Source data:
*** Begin section ***

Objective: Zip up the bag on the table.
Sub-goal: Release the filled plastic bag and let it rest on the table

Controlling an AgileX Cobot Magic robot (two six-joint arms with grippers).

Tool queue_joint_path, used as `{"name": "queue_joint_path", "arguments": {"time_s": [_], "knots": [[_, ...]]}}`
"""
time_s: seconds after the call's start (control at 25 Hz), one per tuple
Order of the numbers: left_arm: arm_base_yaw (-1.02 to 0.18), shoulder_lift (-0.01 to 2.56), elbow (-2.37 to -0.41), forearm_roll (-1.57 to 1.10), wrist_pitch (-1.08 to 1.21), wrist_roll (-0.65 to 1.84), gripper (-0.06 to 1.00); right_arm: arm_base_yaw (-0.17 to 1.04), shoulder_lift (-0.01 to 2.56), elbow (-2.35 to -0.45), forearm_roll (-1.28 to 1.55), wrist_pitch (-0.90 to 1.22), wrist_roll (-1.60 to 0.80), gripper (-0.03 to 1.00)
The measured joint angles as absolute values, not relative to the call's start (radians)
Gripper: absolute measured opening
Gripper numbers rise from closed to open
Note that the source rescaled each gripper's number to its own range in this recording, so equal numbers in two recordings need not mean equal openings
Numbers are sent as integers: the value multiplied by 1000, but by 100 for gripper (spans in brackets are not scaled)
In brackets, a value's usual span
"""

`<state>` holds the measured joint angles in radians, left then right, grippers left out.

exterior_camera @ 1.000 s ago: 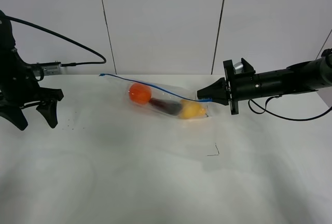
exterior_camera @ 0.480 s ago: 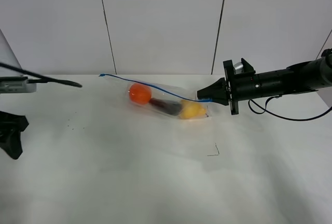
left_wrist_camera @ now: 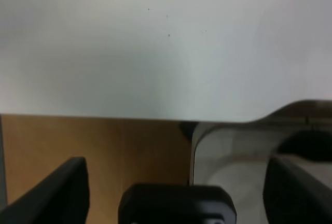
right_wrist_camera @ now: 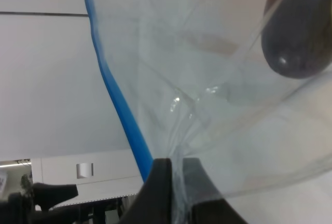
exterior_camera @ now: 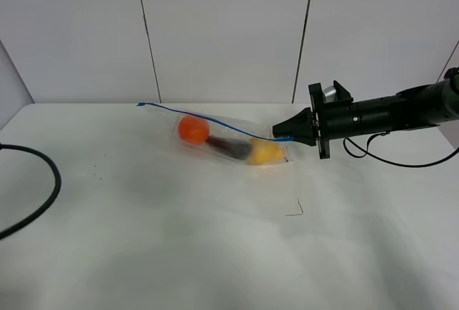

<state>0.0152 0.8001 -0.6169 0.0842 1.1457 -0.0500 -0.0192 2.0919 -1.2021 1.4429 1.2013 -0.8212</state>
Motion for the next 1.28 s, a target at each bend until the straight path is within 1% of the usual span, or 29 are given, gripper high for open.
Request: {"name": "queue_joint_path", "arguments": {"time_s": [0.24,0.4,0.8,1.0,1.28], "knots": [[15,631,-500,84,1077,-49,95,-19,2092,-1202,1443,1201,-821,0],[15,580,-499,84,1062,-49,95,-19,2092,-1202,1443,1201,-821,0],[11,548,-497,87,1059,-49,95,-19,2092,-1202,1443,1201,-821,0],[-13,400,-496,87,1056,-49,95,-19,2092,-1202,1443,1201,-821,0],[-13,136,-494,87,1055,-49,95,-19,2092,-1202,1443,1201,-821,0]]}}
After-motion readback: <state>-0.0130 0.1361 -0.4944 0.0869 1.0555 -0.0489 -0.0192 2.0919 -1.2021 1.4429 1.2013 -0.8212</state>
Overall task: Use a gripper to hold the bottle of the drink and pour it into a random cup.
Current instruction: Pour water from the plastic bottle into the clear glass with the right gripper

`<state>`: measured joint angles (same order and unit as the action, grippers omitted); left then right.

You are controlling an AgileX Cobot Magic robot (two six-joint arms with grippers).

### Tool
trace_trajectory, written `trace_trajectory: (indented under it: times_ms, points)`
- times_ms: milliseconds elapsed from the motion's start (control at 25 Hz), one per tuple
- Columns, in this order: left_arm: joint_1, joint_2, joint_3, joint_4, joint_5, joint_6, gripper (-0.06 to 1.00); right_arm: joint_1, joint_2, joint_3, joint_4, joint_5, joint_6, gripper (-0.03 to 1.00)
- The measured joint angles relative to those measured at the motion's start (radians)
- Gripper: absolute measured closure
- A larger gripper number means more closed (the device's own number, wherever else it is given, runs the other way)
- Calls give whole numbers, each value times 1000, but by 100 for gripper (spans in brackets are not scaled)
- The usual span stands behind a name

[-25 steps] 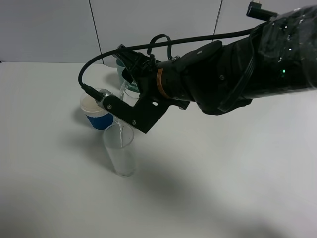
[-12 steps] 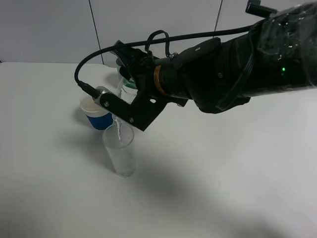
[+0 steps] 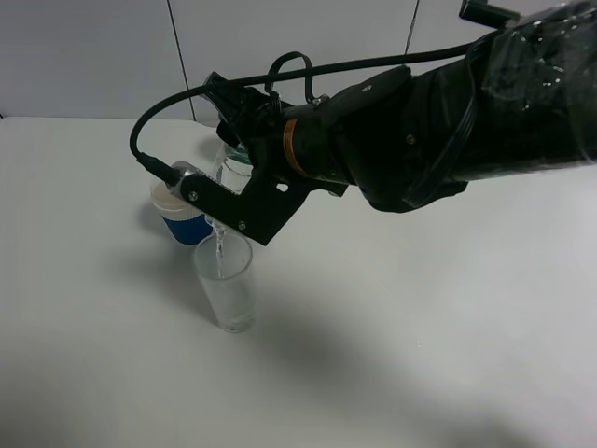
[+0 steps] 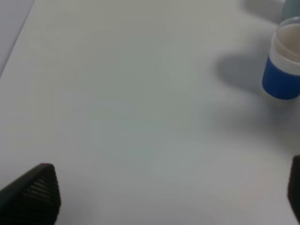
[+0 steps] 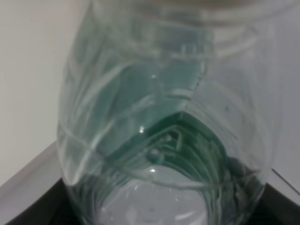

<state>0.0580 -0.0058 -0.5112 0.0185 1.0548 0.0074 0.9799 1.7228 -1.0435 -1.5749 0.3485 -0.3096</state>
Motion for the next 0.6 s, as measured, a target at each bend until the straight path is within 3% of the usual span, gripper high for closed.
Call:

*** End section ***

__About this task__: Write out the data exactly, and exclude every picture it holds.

__Final answer__:
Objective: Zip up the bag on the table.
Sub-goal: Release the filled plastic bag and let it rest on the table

Controlling an AgileX Cobot Magic robot (two six-joint arms with grippers).

Tool queue_joint_path, used as `{"name": "queue_joint_path", "arguments": {"time_s": [_], "knots": [[_, ...]]}}`
"""
time_s: seconds after the call's start (control at 25 Hz), one per tuple
Order of the numbers: left_arm: arm_base_yaw (-1.02 to 0.18), shoulder_lift (-0.01 to 2.56), elbow (-2.37 to -0.41), forearm_roll (-1.57 to 1.10), wrist_pitch (-1.08 to 1.21), wrist_roll (-0.65 to 1.84), gripper (-0.06 to 1.00); right_arm: arm_base_yaw (-0.17 to 1.04), shoulder_lift (-0.01 to 2.56), elbow (-2.35 to -0.45), forearm_roll (-1.28 to 1.55), wrist_pitch (-0.90 to 1.22), wrist_roll (-1.60 to 0.80), gripper (-0.03 to 1.00)
The measured joint angles as absolute values, not relative to the call's start (radians)
Gripper: absolute measured opening
Gripper numbers rise from closed to open
Note that the source rescaled each gripper's number to its own range in this recording, so equal numbers in two recordings need not mean equal openings
Numbers are sent as integers: the value multiplied by 1000, but by 100 for gripper (spans in brackets are not scaled)
In brackets, a value's usual span
"""

`<state>` holds the measured joint angles in radians, left then right, grippers left out.

exterior_camera @ 1.000 s ago: 
exterior_camera @ 0.480 s ago: 
left_wrist_camera @ now: 
right_wrist_camera @ now: 
exterior_camera @ now: 

<state>0.0152 0.8001 -0.6169 0.0842 1.1457 -0.0500 -0.0192 2.0919 -1.2021 1.4429 1.2013 -0.8212</state>
Motion for the next 1.28 s, a target at each bend until the straight path is within 1% of the usual span, or 29 are given, gripper high for open.
Request: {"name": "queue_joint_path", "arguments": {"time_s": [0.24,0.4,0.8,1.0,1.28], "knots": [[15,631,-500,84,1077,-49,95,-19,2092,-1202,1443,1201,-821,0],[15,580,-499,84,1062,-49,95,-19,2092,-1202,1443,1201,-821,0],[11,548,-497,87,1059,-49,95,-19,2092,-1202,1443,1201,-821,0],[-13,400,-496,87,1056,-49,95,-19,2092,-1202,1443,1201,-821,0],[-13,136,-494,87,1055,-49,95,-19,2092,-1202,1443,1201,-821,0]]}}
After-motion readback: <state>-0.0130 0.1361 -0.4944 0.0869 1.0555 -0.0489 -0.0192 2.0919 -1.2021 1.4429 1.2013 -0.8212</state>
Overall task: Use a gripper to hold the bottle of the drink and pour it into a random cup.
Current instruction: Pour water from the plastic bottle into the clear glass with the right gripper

`<state>`: measured joint angles (same order and unit as the action, grippers omitted); left then right.

You are controlling an AgileX Cobot Magic robot (two six-joint arms with grippers).

### Tool
trace_trajectory, written `trace_trajectory: (indented under it: times_ms, points)`
- times_ms: milliseconds elapsed from the motion's start (control at 25 Hz), one per tuple
- Columns, in this order: left_arm: joint_1, joint_2, joint_3, joint_4, joint_5, joint_6, gripper (-0.06 to 1.00); right_arm: joint_1, joint_2, joint_3, joint_4, joint_5, joint_6, gripper (-0.03 to 1.00)
- The measured joint angles relative to those measured at the motion's start (radians)
- Gripper: absolute measured closure
- A larger gripper number means more closed (the device's own number, wherever else it is given, runs the other way)
- Calls give whole numbers, each value times 1000, but by 100 for gripper (spans in brackets are not scaled)
- The usual span stands behind a name

[-25 steps] 
[-12 steps] 
[+0 steps] 
[+0 steps] 
[+0 steps] 

<state>0.0580 -0.0058 -0.5112 0.0185 1.0548 0.0074 0.9799 1.7228 -1.0435 -1.5749 0.3485 -0.3096</state>
Motion for the next 0.6 s, as measured, a target at each bend until the straight path is within 3% of the usual span, gripper high for closed.
Call:

This exercise requires no further response.